» **What is needed**: Below are lines of data. Give the number of them that contain the string "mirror", and nothing else.
Segment Start: Exercise data
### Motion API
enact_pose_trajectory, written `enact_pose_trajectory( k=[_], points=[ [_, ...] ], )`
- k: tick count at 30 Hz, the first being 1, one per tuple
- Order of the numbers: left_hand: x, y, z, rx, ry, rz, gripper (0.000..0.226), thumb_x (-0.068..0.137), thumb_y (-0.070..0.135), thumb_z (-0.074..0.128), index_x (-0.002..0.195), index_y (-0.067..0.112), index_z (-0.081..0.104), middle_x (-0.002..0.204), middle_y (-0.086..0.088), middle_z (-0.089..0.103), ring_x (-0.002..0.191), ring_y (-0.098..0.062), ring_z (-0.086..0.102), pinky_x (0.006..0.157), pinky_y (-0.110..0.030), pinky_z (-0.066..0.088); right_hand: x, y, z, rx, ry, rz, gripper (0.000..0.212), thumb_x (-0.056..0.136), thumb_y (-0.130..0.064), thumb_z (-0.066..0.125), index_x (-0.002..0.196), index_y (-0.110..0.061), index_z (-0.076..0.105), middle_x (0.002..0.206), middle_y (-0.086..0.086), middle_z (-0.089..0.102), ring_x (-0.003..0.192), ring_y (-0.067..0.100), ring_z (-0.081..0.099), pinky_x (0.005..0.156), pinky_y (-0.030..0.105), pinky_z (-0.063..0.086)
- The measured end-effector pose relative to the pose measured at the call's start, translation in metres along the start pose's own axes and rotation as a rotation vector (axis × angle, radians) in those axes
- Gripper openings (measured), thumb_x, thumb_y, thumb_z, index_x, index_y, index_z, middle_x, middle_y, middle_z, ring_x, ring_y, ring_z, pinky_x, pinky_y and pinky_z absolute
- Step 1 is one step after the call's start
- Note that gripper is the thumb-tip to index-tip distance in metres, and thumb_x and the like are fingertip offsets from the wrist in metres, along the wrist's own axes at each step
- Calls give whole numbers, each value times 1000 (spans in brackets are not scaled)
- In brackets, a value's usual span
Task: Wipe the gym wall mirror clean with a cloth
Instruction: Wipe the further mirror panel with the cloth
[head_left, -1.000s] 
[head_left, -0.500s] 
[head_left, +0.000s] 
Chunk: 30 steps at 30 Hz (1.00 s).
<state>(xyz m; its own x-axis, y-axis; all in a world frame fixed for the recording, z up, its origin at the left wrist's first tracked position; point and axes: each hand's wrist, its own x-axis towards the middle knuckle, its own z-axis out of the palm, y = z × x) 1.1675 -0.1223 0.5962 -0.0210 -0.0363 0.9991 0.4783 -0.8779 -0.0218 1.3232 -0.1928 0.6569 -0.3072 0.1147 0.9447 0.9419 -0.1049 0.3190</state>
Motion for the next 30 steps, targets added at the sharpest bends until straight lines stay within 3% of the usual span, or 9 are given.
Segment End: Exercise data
» **Answer to the problem**: 2